The hemorrhaging of jobs in the global banking industry continues unabated.
British banking giant HSBC (NYSE: HBC) said it will slash another 25,000 jobs by 2013 – on top of the 5,000 cuts it has already announced -- and also depart unprofitable operations in twenty countries in order to save billions of dollars.
The job eliminations were announced despite the fact that the company posted first-half profits of $11.5-billion dollars, a 3 percent increase from the year-ago period.
All together, HSBC will have jettisoned about 10 percent of its global workforce by 2013.
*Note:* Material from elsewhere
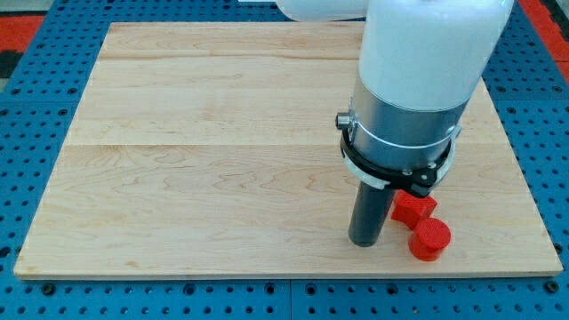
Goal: Move your arm towards the yellow heart
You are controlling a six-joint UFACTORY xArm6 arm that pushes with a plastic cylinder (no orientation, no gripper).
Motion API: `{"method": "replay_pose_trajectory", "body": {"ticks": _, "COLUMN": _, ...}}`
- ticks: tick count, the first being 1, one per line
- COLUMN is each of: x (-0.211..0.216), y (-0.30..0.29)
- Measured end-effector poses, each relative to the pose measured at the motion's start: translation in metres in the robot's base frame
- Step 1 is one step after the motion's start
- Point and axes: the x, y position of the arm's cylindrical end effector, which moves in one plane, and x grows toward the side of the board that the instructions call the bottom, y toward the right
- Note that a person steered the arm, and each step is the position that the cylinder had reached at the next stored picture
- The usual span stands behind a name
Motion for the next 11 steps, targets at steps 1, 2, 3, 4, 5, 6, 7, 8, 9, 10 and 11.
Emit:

However, company bosses said it will likely begin hiring again after the current restructuring is complete.
"The net number will be a lot smaller than the 30,000 [job cuts]," said HSBC’s group chief executive Stuart Gulliver.
Most of the job cuts will be in back-office and support staff.
“We have created an unnecessarily large bureaucracy,” he said,
Analysts and stock markets appear to have applauded the move. In early trading in New York, HBC shares are up 2.2 percent.
"HSBC has set the bar high for those that follow, beating market expectations and planning to streamline its business further," said Richard Hunter, head of UK equities at Hargreaves Lansdown Stockbrokers, according to BBC.
Separately, the bank said it will close retail banking units in Poland and Russia and also dispose of three insurance businesses.
Over the weekend, the bank said it will unload 195 retail branches in the U.S., primarily in New York, to First Niagara Financial Group (Nasdaq: FNFG) for about $1 billion.
HSBC also said it will expand in the faster-growing regions of East Asia and Latin America.
However, the bank expressed some caution about its near-term outlook.
"The global economy appears to be losing momentum in its recovery. Financial markets globally will likely be volatile over the rest of this year and into 2012," HSBC said in a statement.